Impaired platelet inhibitory effect of a single dose of acetylsalicylic acid in patients with unstable coronary artery syndrome in comparison with healthy volunteers.

作者信息

Smit J J J, Hoorntje J C A, Miedema K, van Oeveren W

出版信息

Neth Heart J. 2004 Jun;12(6):265-270.

Abstract

BACKGROUND AND AIM

Controversial reports have been published about the efficiency of potent platelet inhibitors in patients with coronary artery syndrome (CAS). We therefore questioned whether a functional change in platelets affects the patient's response to ASA.

STUDY DESIGN AND METHODS

Nineteen consecutive patients presenting with unstable coronary syndrome and 15 healthy volunteers were included. No platelet inhibitory drugs or coumarin were used in either group before the study. Platelet aggregation tests were performed on baseline samples and after a single dose of ASA. Afterwards, all patients underwent coronary angiography to exclude non-CAS.

RESULTS

In the patient group (n=15 after exclusion) no significant increase in bleeding constant was found after ASA, using a PFA analyser, in contrast to the control group. The maximal velocity and the maximal percentage optical platelet aggregation using ADP was significantly more reduced in the control group. ASA did not significantly reduce the thromboxane B production in the patient group.

CONCLUSION

ASA has less platelet inhibitory effects in patients with unstable CAS in comparison with healthy volunteers.
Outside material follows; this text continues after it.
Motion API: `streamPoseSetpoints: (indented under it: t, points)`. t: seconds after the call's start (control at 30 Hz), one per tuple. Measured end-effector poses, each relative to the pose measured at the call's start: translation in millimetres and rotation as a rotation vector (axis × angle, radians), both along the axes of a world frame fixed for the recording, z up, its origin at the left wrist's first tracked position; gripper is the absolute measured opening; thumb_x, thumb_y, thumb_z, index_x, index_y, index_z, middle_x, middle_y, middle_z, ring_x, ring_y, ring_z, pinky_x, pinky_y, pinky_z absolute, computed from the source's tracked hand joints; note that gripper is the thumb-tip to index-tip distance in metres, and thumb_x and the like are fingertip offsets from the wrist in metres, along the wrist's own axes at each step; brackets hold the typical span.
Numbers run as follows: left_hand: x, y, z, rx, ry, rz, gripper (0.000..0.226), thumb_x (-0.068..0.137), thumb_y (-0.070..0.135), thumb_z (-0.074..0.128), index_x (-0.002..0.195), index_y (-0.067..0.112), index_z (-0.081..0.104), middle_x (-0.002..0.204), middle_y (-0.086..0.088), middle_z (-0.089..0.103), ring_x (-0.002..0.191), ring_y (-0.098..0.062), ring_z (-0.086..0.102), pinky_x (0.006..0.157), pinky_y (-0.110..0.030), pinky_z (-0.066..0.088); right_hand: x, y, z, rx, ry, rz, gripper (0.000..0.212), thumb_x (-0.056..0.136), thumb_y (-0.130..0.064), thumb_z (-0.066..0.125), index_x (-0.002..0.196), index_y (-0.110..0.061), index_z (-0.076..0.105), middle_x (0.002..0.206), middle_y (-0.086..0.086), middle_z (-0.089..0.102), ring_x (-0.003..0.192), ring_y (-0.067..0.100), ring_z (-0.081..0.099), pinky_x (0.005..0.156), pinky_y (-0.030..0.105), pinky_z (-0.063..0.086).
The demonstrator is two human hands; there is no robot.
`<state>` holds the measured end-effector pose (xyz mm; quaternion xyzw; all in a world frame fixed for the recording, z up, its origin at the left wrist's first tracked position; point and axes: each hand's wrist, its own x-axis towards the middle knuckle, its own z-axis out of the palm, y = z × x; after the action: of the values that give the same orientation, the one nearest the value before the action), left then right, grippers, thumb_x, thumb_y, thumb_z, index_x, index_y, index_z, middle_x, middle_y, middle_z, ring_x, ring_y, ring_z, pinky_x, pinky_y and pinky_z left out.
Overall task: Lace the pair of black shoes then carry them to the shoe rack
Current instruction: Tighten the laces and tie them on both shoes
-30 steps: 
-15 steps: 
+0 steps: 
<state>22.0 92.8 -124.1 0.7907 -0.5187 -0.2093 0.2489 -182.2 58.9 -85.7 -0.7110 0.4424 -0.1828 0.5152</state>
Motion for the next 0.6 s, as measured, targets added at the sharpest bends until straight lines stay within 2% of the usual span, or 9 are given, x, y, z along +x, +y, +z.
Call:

Platelets, in the hyperactive state of unstable CAS, prove to be less subject to inhibition. This might add to the explanation of the lack of efficiency of platelet inhibitory drugs to prevent thrombotic complications after PTCA and platelet aggregation onto stent surfaces in patients with acute CAS.

摘要

背景与目的

关于强效血小板抑制剂在冠状动脉综合征(CAS)患者中的疗效,已有相互矛盾的报道发表。因此,我们质疑血小板的功能变化是否会影响患者对阿司匹林(ASA)的反应。

研究设计与方法

纳入19例连续就诊的不稳定型冠状动脉综合征患者和15名健康志愿者。研究前两组均未使用血小板抑制药物或香豆素。在基线样本和单次服用ASA后进行血小板聚集试验。之后,所有患者均接受冠状动脉造影以排除非CAS。

结果

与对照组相比,使用全血血小板功能分析仪检测,患者组(排除后n = 15)服用ASA后出血常数未见显著增加。对照组使用二磷酸腺苷(ADP)时,最大速度和最大光学血小板聚集百分比显著降低更多。ASA未显著降低患者组血栓素B的生成。

结论

与健康志愿者相比,ASA对不稳定型CAS患者的血小板抑制作用较小。在不稳定型CAS的高活性状态下,血小板被证明较不易受到抑制。这可能有助于解释血小板抑制药物在预防经皮冠状动脉腔内血管成形术(PTCA)后血栓形成并发症以及急性CAS患者支架表面血小板聚集方面缺乏疗效的原因。